BRIEF => Repeat everything in the listing below. Keep each line exact.

┄┄┄┄┄┄┄┄┄┄

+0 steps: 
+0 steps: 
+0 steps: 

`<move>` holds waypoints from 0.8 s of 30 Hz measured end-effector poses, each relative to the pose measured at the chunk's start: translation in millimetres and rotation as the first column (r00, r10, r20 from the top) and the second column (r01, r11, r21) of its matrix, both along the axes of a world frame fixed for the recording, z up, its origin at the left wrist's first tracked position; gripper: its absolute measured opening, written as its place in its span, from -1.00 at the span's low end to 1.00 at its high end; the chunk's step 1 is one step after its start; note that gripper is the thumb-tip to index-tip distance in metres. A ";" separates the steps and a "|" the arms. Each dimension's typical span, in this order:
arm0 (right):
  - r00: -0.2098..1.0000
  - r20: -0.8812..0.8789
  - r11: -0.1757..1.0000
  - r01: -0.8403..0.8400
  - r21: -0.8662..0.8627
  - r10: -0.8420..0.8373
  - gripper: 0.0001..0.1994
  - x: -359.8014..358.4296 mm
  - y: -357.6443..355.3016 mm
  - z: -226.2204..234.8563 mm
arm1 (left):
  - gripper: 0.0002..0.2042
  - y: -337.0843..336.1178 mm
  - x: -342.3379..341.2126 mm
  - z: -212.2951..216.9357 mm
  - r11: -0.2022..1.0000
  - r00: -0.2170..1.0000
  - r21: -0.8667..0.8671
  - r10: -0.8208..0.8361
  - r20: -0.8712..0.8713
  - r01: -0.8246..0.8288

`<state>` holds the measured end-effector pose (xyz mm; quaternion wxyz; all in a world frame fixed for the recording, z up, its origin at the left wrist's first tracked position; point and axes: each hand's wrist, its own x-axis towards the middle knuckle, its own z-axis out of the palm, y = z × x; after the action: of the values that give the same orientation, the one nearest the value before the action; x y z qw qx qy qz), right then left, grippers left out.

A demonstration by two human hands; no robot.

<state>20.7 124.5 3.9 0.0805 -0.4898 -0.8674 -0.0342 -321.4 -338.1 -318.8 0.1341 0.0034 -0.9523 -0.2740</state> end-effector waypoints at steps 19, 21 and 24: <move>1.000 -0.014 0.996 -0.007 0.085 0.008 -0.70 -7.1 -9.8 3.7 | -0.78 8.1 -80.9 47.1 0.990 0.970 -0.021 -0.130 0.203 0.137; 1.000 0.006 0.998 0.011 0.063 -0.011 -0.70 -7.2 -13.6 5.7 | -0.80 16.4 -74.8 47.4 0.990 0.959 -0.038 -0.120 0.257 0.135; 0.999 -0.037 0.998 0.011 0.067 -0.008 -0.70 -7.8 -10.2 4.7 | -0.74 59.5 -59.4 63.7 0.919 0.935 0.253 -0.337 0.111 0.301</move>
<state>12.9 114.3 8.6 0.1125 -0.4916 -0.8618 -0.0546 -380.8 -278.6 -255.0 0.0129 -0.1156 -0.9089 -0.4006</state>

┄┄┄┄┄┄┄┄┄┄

SOLVED EXERCISE =>
+0 steps: 
+0 steps: 
+0 steps: 

`<move>` holds waypoints from 0.8 s of 30 Hz measured end-effector poses, each relative to the pose measured at the chunk's start: translation in millimetres and rotation as the first column (r00, r10, r20 from the top) and the second column (r01, r11, r21) of its matrix, both along the axes of a world frame fixed for the recording, z up, its origin at the left wrist's first tracked position; gripper: its absolute measured opening, written as its place in its span, from -1.00 at the span's low end to 1.00 at its high end; the chunk's step 1 is one step after its start; note that gripper is the thumb-tip to index-tip distance in metres. A ";" separates the steps and a "|" the arms. Each dimension's typical span, in this order:
arm0 (right):
  - r00: -0.2098..1.0000
  - r20: -0.8812..0.8789
  - r11: -0.1757..1.0000
  - r01: -0.8403..0.8400
  - r21: -0.8662..0.8627
  - r10: -0.8420..0.8373
  - gripper: 0.0001..0.1994
  - x: -359.8014..358.4296 mm
  - y: -357.6443..355.3016 mm
  - z: -226.2204..234.8563 mm
arm1 (left):
  - gripper: 0.0002..0.2042
  - y: -337.0843..336.1178 mm
  - x: -342.3379..341.2126 mm
  - z: -212.2951..216.9357 mm
  - r11: -0.2022..1.0000
  - r00: -0.2170..1.0000
  - r21: -0.8667..0.8671
  - r10: -0.8208..0.8361
  - r20: -0.8712..0.8713
  - r01: -0.8246..0.8288

`<state>` holds the measured end-effector pose (xyz mm; quaternion wxyz; all in a world frame fixed for the recording, z up, its origin at the left wrist's first tracked position; point and axes: each hand's wrist, its own x-axis towards the middle knuckle, its own z-axis out of the palm, y = z × x; after the action: of the values that give the same orientation, the one nearest the value before the action; x y z qw qx qy qz), right then left, grippers left out.

A demonstration by two human hands; no robot.

<state>20.7 124.5 3.9 0.0805 -0.4898 -0.8674 -0.0342 -321.4 -338.1 -318.8 0.1341 0.0034 -0.9523 -0.2740</state> end-effector waypoints at steps 19, 21 and 24: <move>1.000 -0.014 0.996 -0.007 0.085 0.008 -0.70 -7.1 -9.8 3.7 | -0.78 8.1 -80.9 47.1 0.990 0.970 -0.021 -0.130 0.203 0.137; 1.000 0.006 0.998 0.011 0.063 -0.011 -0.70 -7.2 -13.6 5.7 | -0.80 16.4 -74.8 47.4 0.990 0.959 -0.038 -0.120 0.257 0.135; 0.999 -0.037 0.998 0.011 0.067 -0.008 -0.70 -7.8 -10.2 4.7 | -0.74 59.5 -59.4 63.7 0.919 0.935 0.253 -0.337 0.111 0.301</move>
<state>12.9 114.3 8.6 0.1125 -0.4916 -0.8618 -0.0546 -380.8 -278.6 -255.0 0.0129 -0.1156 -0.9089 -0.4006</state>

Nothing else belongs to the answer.